Problem details |
Return all of the data verbatim, dropping any picture.

────────────────

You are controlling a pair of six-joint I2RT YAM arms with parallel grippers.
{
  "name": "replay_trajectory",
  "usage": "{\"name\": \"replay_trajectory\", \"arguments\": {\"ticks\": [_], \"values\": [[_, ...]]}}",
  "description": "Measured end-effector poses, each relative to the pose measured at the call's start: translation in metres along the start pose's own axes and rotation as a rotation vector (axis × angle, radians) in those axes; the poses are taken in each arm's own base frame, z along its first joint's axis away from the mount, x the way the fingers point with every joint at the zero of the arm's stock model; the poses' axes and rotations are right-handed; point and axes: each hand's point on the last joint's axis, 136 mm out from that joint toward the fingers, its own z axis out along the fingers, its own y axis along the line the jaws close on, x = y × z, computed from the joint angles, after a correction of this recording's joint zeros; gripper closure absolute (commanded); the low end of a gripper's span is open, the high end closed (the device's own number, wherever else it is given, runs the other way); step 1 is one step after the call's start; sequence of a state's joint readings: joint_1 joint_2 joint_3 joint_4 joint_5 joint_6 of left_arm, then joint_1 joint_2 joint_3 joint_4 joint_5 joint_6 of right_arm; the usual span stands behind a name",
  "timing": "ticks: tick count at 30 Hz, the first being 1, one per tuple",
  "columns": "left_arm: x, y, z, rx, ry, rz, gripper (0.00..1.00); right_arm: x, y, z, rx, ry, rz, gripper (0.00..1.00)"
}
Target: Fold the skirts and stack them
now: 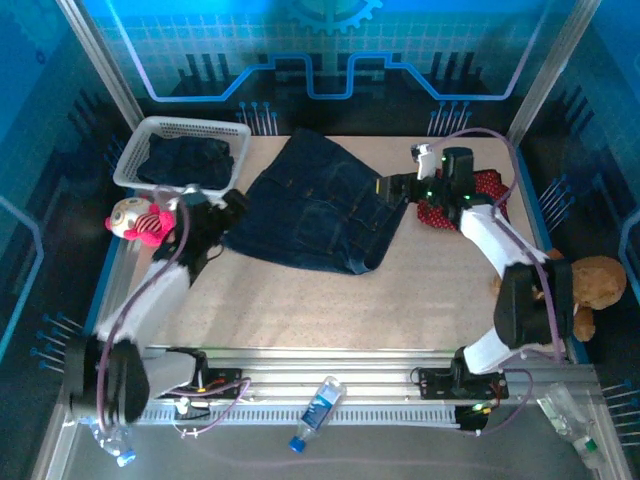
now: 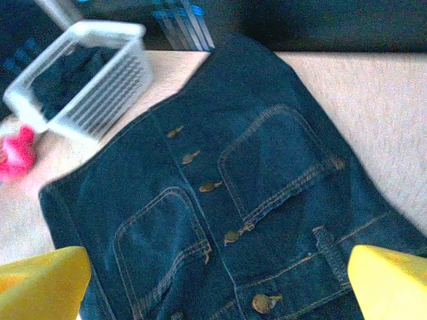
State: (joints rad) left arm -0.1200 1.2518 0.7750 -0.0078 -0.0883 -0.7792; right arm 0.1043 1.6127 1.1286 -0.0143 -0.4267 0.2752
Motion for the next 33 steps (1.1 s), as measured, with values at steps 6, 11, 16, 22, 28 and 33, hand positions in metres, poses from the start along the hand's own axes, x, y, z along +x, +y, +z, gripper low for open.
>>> {"name": "replay_trajectory", "arguments": {"ticks": [6,11,16,22,28,33], "values": [[0.051,-0.025,0.075,-0.046,0.223,0.01,0.01,0.077,-0.041,0.065,0.101,0.219,0.391,0.0],[0.093,0.003,0.104,-0.139,0.348,-0.028,0.01,0.091,-0.037,0.094,0.147,0.31,0.485,0.0],[0.119,0.016,0.106,-0.159,0.412,-0.066,0.01,0.084,-0.051,0.114,0.203,0.339,0.528,0.0],[0.168,-0.003,0.071,-0.104,0.513,-0.042,0.01,0.038,-0.077,0.143,0.221,0.302,0.498,0.01],[0.149,-0.008,0.011,-0.126,0.475,-0.014,0.01,0.029,-0.073,0.108,0.256,0.317,0.415,0.03],[0.081,0.017,-0.009,-0.207,0.332,-0.019,0.01,0.062,-0.05,0.051,0.265,0.394,0.346,0.12]]}}
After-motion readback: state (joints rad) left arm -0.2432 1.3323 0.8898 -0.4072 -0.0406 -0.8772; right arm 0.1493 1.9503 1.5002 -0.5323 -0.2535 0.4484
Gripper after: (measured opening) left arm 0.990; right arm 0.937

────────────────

Result |
You are controlling a pair of six-joint I2RT YAM arms with parallel grippers.
{
  "name": "replay_trajectory",
  "usage": "{\"name\": \"replay_trajectory\", \"arguments\": {\"ticks\": [_], \"values\": [[_, ...]]}}",
  "description": "Measured end-effector poses, each relative to the pose measured at the call's start: translation in metres along the start pose's own axes and rotation as a rotation vector (axis × angle, radians) in those axes; the poses are taken in each arm's own base frame, z along its first joint's axis away from the mount, x the way the fingers point with every joint at the zero of the arm's stock model; the poses' axes and rotations are right-handed; point and axes: each hand's point on the last joint's axis, 136 mm out from that joint toward the fingers, its own z axis out along the fingers, its own y axis along the line the jaws close on, x = y × z, computed from the joint angles, after a correction of this recording's joint zeros; gripper closure absolute (commanded); the low end of a gripper's span is open, the high end closed (the device's own number, wherever else it is given, runs the other way); step 1 is one step after the call's start; sequence of a state's joint readings: joint_1 joint_2 joint_3 joint_4 joint_5 joint_6 of left_arm, then joint_1 joint_2 joint_3 joint_4 joint_5 joint_6 of right_arm; the usual span stands behind a name",
  "timing": "ticks: tick count at 30 Hz, the first being 1, one per tuple",
  "columns": "left_arm: x, y, z, rx, ry, rz, gripper (0.00..1.00); right_arm: x, y, z, rx, ry, rz, gripper (0.00..1.00)"
}
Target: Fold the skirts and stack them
now: 
now: 
State: (joints rad) left arm -0.1200 1.2518 0.7750 -0.0078 -0.0883 -0.7792; right arm 0.1043 1.6127 1.1286 -0.0143 -0.4267 0.2752
Motion for the next 33 steps (1.1 s), as measured, with values at steps 6, 11, 16, 22, 28 and 33, hand positions in metres, poses from the start along the hand's own axes, x, y, z along +x, +y, +z, gripper low for open.
>>> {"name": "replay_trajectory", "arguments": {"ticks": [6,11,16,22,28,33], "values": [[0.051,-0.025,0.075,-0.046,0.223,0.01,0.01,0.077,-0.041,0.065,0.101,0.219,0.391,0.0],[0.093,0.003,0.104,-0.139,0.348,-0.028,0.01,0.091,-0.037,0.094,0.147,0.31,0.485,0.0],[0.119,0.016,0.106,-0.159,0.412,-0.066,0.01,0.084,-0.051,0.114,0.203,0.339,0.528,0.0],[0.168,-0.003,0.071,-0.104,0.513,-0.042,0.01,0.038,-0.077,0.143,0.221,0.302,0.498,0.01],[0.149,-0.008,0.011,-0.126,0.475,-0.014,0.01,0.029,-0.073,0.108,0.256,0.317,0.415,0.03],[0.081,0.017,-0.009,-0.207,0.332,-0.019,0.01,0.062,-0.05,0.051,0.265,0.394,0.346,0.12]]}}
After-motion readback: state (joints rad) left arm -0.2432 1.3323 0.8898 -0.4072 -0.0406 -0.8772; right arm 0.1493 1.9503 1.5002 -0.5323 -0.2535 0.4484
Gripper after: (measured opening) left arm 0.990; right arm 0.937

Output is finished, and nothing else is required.